TASK DIRECTIONS:
From the data below, retype exactly the lines starting with the one that contains "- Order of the" and ending with the one that contains "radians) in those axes", both included.

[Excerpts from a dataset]
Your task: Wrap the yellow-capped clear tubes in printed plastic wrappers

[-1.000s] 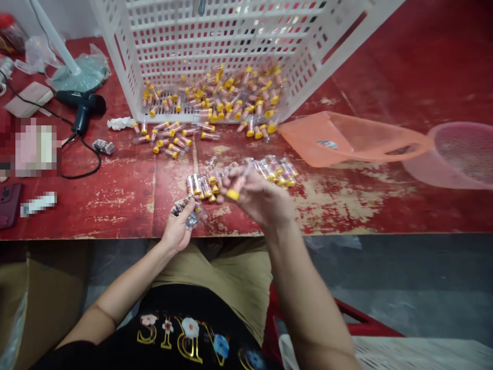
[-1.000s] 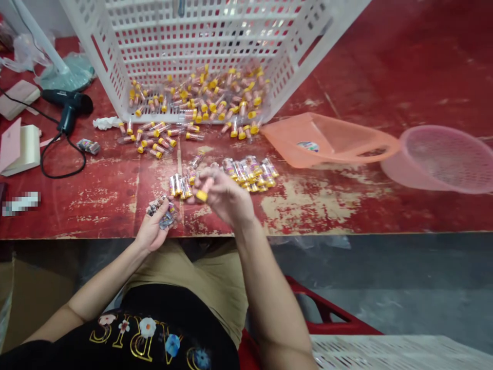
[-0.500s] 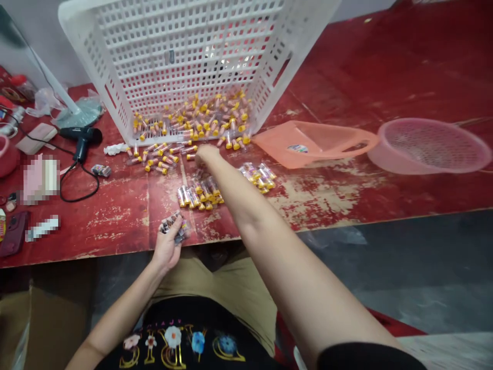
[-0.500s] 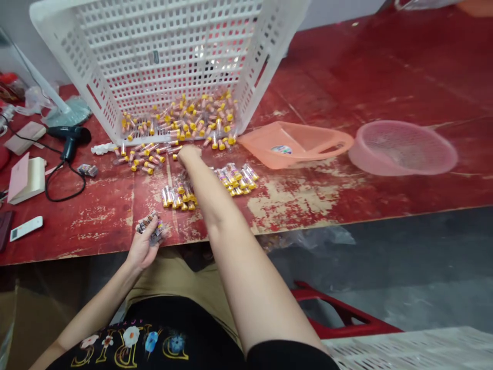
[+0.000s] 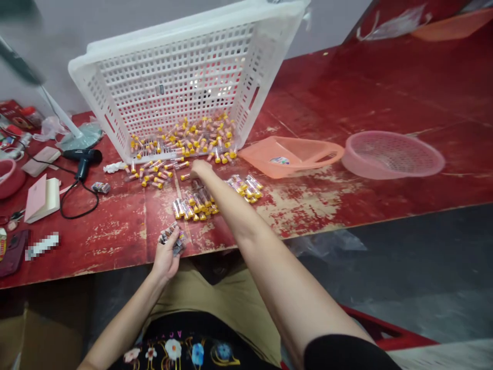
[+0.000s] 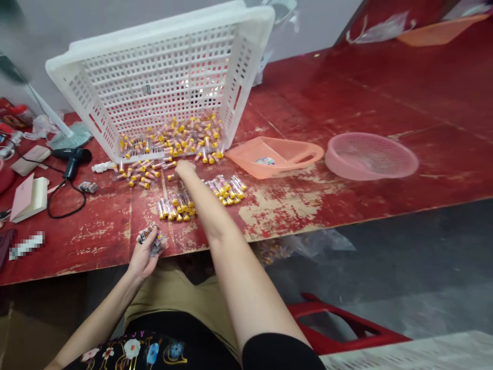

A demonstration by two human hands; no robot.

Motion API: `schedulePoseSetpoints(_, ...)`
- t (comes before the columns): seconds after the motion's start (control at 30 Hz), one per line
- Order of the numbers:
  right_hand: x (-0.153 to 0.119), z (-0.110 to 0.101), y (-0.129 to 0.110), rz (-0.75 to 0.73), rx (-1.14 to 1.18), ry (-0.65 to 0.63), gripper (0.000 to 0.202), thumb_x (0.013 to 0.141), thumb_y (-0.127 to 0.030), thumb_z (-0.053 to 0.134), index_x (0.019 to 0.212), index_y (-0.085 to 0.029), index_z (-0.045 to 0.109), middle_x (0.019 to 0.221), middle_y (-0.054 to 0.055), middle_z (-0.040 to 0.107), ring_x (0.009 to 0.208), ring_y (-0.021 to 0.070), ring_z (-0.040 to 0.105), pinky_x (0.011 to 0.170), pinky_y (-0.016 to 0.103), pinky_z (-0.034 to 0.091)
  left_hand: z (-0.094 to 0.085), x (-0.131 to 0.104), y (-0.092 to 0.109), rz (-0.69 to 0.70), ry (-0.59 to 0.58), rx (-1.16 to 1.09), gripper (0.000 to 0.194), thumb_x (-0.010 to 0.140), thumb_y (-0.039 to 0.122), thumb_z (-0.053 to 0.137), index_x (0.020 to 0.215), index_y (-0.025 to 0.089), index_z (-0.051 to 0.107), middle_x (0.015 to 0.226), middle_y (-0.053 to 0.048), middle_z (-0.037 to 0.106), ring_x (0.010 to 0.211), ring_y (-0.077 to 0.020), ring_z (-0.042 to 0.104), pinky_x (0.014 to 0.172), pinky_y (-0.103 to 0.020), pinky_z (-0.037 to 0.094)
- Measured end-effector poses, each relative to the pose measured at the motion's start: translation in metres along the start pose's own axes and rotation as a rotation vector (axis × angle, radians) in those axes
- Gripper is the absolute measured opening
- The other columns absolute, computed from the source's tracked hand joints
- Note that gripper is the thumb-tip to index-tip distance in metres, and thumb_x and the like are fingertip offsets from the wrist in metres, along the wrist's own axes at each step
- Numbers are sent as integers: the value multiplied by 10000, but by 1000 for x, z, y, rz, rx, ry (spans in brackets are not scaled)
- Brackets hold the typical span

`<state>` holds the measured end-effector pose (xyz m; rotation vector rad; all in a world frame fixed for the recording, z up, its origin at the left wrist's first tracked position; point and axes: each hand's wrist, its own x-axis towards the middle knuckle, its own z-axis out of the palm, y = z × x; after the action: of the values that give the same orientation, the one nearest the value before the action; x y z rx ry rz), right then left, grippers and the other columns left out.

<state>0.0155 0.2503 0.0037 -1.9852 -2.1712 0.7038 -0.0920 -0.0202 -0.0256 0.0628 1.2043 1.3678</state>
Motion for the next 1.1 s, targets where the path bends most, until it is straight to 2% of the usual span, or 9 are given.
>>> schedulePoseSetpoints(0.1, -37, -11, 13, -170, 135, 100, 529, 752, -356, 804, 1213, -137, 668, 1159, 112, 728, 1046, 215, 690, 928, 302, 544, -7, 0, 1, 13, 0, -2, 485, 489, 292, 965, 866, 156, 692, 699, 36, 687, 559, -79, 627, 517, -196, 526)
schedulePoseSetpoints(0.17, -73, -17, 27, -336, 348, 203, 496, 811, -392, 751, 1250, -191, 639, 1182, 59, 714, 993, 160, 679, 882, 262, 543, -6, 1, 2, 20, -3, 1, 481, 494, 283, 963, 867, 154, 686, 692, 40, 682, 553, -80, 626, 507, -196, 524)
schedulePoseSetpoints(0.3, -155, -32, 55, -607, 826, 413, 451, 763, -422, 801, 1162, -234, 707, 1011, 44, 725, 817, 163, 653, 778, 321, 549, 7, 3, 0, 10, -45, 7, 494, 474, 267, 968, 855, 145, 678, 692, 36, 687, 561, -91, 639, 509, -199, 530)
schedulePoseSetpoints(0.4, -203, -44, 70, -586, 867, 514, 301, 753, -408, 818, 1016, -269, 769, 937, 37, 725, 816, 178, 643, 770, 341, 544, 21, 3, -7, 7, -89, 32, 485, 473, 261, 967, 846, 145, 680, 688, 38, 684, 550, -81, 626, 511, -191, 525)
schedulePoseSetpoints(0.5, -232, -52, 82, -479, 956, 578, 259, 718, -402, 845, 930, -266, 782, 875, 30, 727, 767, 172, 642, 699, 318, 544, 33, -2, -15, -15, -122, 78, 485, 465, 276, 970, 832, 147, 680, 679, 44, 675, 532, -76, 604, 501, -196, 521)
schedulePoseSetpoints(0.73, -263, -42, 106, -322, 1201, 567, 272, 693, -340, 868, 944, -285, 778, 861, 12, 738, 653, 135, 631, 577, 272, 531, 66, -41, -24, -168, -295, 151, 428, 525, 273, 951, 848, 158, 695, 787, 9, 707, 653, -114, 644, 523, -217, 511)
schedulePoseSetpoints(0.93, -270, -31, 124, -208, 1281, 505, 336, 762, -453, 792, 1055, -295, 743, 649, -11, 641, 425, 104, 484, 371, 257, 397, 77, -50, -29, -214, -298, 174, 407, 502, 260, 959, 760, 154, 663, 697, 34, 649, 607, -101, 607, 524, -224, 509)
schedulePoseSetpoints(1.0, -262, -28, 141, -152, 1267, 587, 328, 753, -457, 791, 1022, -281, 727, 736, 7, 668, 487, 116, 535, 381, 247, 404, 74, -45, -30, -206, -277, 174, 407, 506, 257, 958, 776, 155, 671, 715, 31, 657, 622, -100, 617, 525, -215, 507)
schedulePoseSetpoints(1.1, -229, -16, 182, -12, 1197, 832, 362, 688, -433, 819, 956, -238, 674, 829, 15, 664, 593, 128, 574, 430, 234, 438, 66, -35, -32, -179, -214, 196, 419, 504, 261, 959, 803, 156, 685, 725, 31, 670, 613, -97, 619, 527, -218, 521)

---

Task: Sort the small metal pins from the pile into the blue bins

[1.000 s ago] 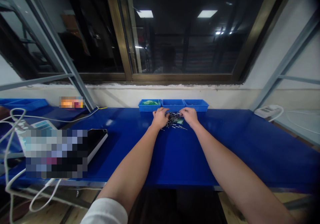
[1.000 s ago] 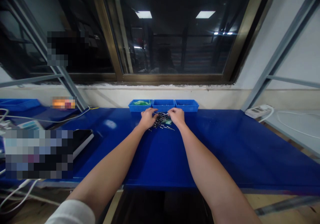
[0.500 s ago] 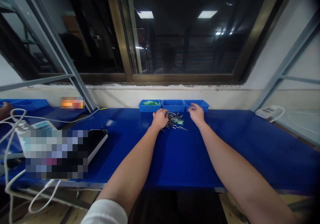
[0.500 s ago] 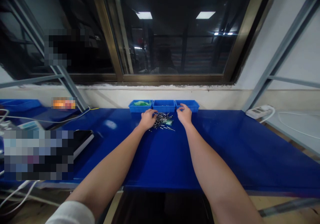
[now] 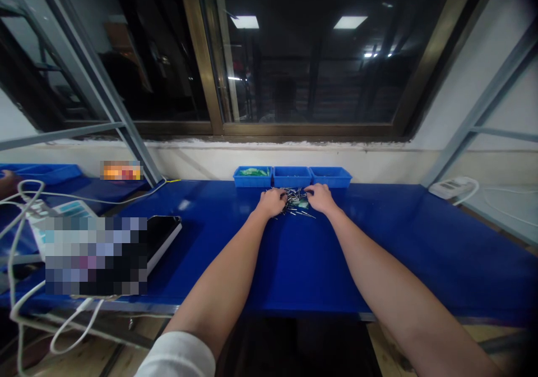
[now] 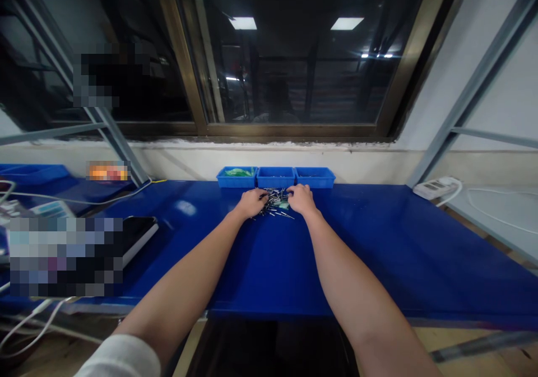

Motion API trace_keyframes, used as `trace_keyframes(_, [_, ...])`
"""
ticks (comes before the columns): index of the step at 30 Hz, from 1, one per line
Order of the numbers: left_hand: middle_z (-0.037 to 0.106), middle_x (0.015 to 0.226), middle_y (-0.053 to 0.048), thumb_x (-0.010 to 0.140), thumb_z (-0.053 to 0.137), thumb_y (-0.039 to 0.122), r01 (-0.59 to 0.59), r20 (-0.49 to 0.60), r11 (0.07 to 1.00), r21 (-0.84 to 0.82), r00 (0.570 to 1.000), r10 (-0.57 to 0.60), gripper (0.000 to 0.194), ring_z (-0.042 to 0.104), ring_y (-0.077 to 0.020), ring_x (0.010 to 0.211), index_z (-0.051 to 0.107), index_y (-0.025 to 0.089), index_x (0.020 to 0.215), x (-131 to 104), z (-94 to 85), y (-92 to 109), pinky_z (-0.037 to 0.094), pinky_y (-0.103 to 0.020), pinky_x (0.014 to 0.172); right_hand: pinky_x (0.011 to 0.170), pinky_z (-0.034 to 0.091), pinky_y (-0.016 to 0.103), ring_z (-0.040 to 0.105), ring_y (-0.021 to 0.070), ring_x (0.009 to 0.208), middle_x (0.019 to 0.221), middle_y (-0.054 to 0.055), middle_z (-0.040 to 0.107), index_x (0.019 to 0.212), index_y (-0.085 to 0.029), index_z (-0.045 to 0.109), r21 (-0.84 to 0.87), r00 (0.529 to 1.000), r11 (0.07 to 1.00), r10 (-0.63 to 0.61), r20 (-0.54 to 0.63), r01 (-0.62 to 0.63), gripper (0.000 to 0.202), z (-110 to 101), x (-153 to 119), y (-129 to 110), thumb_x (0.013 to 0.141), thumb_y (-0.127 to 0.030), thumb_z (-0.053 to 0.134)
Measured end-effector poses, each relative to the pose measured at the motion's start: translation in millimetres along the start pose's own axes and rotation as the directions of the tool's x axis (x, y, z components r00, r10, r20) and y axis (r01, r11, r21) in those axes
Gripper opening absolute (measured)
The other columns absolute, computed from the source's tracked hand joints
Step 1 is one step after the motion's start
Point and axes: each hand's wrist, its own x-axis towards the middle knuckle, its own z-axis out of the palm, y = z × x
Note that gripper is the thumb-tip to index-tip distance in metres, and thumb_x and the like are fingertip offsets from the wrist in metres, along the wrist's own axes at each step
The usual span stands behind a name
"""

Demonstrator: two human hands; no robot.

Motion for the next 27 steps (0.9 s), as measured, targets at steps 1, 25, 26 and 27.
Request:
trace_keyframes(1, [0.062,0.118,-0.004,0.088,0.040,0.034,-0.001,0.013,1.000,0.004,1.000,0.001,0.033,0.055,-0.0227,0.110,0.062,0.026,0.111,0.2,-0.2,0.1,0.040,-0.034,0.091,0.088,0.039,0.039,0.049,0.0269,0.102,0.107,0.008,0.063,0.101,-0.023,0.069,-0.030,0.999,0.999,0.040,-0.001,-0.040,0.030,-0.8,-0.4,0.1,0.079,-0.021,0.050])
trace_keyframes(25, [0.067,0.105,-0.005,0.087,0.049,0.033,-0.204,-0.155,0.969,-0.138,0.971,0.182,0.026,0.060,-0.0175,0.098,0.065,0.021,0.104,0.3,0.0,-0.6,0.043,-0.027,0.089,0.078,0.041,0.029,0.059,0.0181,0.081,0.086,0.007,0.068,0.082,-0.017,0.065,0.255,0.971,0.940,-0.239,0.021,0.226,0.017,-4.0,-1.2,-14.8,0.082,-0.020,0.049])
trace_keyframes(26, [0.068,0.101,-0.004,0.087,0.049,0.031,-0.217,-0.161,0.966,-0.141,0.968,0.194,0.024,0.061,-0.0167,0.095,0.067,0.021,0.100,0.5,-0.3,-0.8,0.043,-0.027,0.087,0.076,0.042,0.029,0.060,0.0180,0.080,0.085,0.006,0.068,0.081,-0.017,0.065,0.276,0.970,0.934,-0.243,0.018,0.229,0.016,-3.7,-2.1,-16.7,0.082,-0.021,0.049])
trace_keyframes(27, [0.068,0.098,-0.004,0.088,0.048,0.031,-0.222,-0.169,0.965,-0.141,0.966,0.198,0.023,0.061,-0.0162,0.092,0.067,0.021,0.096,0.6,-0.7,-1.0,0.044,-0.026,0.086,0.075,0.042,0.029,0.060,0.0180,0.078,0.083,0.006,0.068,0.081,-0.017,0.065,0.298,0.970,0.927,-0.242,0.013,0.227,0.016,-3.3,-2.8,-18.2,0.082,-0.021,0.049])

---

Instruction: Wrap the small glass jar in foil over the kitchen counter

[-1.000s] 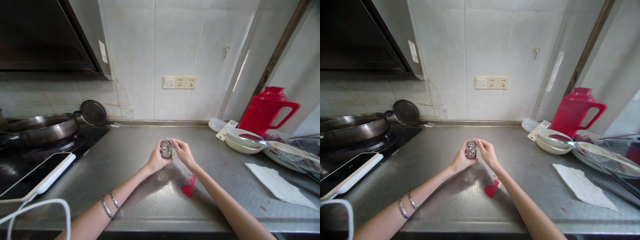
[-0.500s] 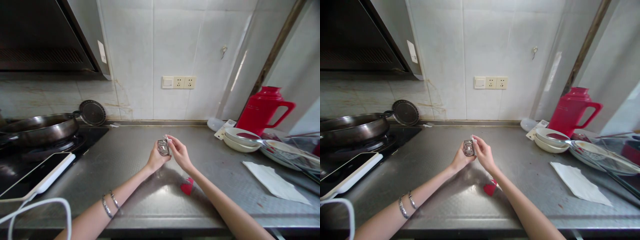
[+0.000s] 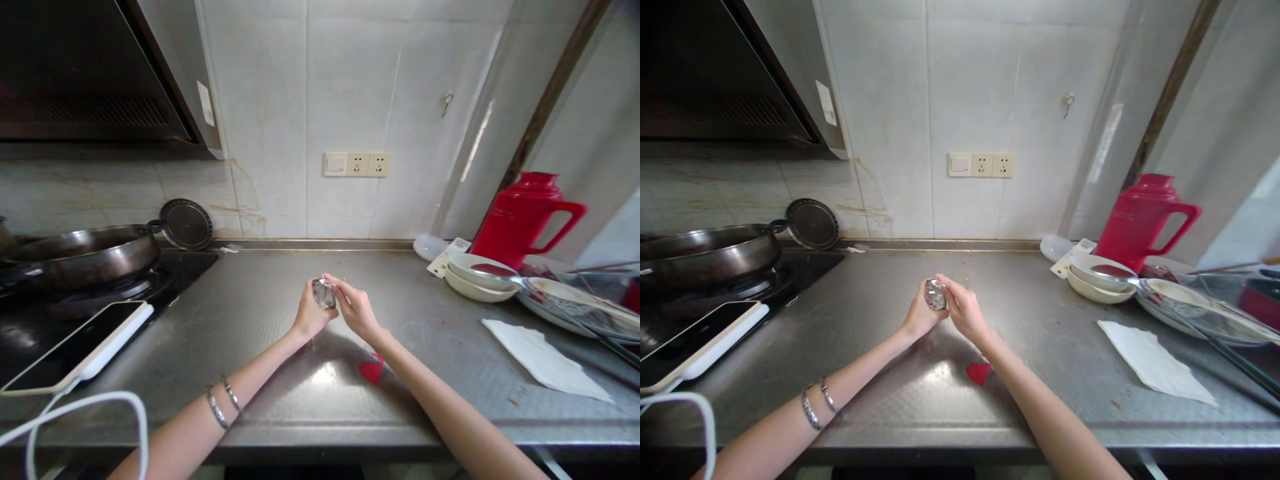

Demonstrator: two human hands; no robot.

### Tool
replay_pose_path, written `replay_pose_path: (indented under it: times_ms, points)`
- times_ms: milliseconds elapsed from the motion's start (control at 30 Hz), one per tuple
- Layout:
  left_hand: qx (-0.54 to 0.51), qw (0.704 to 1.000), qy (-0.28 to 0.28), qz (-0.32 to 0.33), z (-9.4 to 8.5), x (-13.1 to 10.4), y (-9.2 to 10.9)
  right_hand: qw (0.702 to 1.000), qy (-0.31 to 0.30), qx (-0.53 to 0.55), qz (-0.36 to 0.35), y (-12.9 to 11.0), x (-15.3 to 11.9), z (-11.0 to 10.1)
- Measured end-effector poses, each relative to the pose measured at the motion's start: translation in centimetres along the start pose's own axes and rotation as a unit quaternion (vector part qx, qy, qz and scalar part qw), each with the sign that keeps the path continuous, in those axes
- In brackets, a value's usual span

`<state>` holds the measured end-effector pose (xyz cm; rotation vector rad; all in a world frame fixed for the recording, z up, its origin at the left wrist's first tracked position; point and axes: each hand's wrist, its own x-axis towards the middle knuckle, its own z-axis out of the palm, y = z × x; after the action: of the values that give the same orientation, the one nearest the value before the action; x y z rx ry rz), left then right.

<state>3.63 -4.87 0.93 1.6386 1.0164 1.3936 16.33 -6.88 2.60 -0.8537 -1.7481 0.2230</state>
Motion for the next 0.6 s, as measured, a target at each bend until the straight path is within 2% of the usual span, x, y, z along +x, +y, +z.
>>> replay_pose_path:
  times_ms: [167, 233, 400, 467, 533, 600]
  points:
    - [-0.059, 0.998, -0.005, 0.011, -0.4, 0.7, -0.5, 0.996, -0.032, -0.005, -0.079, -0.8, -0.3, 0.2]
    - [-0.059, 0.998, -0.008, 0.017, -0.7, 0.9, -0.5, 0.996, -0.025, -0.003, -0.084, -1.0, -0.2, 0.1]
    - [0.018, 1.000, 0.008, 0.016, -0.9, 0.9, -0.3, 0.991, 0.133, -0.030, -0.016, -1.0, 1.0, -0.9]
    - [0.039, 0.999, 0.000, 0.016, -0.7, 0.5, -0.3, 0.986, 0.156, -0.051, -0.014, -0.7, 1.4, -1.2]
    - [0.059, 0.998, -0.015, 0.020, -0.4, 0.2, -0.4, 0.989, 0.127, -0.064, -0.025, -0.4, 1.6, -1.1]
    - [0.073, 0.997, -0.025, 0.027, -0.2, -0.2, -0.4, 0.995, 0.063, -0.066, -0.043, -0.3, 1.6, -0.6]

RESULT OF THE TASK:
- Order of the numbers:
  right_hand: x (-0.153 to 0.119), z (-0.110 to 0.101), y (-0.129 to 0.110), rz (-0.75 to 0.73), rx (-1.14 to 1.18), ry (-0.65 to 0.63), gripper (0.000 to 0.202), thumb_x (0.013 to 0.141), thumb_y (-0.127 to 0.030), thumb_z (-0.053 to 0.134), index_x (0.019 to 0.212), index_y (-0.085 to 0.029), index_z (-0.045 to 0.109), middle_x (0.019 to 0.221), middle_y (-0.054 to 0.055), middle_z (-0.040 to 0.107), ring_x (0.009 to 0.208), ring_y (-0.021 to 0.070), ring_z (-0.040 to 0.105), pinky_x (0.011 to 0.170), pinky_y (-0.016 to 0.103), pinky_z (-0.034 to 0.091)
  left_hand: z (-0.094 to 0.085), x (-0.131 to 0.104), y (-0.092 to 0.109), rz (-0.69 to 0.70), ry (-0.59 to 0.58), rx (-1.16 to 1.09), gripper (0.000 to 0.194), thumb_x (-0.010 to 0.140), thumb_y (-0.039 to 0.122), thumb_z (-0.053 to 0.137), index_x (0.020 to 0.215), index_y (-0.025 to 0.089), index_z (-0.051 to 0.107), middle_x (0.015 to 0.226), middle_y (-0.053 to 0.048), middle_z (-0.037 to 0.106), ring_x (0.010 to 0.211), ring_y (-0.077 to 0.020), ring_z (-0.042 to 0.104), pinky_x (0.014 to 0.172), pinky_y (-0.103 to 0.020), pinky_z (-0.037 to 0.094)
- Measured end-effector poses, each relative to the pose measured at the motion's start: translation in metres along the start pose's own axes and rotation as a rotation vector (axis × angle, radians) in those axes

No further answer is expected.